- **WORK ORDER**
What lines in the material hold the string "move"? Copy out each of them.

- **EXERCISE DATA**
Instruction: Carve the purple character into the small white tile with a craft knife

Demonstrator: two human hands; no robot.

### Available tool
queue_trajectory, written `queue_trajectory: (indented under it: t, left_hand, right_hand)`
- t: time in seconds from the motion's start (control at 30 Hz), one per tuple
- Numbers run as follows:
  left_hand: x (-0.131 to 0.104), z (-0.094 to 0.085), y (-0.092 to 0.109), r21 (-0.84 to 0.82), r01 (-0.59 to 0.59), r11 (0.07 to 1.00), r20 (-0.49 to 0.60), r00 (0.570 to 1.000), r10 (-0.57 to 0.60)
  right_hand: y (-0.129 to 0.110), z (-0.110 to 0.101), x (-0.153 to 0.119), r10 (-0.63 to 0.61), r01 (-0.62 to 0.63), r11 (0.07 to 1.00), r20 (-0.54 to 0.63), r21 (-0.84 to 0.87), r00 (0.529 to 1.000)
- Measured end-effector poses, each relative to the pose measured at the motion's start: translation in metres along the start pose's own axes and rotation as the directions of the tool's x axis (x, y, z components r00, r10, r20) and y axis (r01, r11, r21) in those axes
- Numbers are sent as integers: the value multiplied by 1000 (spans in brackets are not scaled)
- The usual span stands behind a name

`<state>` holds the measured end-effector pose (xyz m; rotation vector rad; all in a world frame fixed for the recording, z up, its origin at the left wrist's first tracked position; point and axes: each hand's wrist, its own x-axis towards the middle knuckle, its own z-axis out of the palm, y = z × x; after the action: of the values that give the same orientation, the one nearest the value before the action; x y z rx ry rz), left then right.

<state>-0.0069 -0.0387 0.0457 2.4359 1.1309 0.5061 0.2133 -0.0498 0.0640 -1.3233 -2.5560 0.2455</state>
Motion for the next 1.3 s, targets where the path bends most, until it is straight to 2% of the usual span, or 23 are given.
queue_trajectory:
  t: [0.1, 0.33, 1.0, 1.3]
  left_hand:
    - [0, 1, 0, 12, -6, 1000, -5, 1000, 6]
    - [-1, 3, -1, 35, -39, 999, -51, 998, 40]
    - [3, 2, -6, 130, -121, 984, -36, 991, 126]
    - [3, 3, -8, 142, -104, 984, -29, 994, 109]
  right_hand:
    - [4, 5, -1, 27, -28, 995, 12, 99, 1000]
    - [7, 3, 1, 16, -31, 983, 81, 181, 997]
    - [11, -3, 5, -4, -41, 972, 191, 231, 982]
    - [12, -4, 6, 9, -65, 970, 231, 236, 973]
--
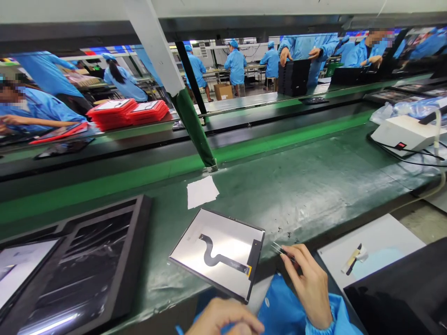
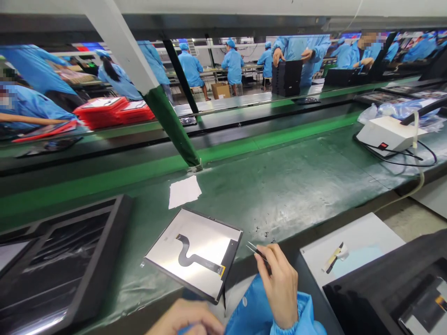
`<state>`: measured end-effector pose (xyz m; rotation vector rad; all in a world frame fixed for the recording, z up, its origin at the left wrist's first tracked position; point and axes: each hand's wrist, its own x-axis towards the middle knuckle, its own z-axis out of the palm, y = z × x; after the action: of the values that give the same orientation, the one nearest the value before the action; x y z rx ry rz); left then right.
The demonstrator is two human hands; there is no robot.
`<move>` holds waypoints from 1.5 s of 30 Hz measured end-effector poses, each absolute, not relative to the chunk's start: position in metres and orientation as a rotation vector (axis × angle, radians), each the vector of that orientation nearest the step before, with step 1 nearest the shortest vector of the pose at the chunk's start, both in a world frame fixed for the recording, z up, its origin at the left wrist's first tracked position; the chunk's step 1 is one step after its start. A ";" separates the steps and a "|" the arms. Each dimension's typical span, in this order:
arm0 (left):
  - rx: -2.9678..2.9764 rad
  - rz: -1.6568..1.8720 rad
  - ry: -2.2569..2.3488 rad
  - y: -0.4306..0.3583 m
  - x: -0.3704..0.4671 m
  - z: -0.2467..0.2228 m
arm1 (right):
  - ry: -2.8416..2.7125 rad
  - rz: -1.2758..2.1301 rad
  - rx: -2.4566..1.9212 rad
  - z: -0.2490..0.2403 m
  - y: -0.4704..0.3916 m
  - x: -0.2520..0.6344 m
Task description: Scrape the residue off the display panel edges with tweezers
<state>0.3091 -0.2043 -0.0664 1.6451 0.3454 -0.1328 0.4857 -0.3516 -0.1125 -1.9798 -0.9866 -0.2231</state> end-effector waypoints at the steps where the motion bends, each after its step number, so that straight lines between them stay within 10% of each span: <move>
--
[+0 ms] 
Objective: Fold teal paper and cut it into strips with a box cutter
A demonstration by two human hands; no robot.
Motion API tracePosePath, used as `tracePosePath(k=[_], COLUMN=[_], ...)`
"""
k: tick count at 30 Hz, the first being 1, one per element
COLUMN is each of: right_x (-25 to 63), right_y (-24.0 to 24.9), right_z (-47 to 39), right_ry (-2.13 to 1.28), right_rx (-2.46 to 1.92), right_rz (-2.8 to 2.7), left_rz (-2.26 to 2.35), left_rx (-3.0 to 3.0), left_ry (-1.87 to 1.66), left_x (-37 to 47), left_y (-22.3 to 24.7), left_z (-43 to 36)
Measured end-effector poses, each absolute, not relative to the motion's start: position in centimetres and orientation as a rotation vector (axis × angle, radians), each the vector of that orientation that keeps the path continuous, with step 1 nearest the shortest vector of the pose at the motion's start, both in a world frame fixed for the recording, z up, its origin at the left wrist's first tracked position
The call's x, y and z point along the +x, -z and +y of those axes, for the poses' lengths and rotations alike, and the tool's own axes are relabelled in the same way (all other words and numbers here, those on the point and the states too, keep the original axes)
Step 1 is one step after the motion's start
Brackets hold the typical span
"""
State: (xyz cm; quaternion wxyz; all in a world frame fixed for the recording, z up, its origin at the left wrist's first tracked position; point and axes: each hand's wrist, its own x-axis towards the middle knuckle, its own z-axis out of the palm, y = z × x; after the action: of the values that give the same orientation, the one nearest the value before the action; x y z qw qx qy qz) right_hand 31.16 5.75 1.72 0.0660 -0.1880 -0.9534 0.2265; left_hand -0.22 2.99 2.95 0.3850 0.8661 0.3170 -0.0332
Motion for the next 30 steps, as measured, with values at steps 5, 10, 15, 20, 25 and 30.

- **WRITTEN RESPONSE**
`<move>` holds waypoints from 1.5 s of 30 Hz measured end-effector poses, each absolute, not relative to the chunk's start: position in metres and orientation as a rotation vector (axis × angle, radians), each the vector of that orientation nearest the step before, with step 1 nearest the shortest vector of the pose at the chunk's start, both in a world frame fixed for the recording, z up, its origin at the left wrist's first tracked position; the chunk's step 1 is one step after its start. A ";" separates the steps and a "|" the arms. Each dimension's typical span, in this order:
<state>0.3091 -0.2043 -0.0664 1.6451 0.3454 -0.1328 0.4857 -0.3516 -0.1125 -1.9798 -0.9866 -0.2231</state> end-effector waypoints at the steps where the motion bends, each after its step number, so that straight lines between them stay within 10% of each span: <move>

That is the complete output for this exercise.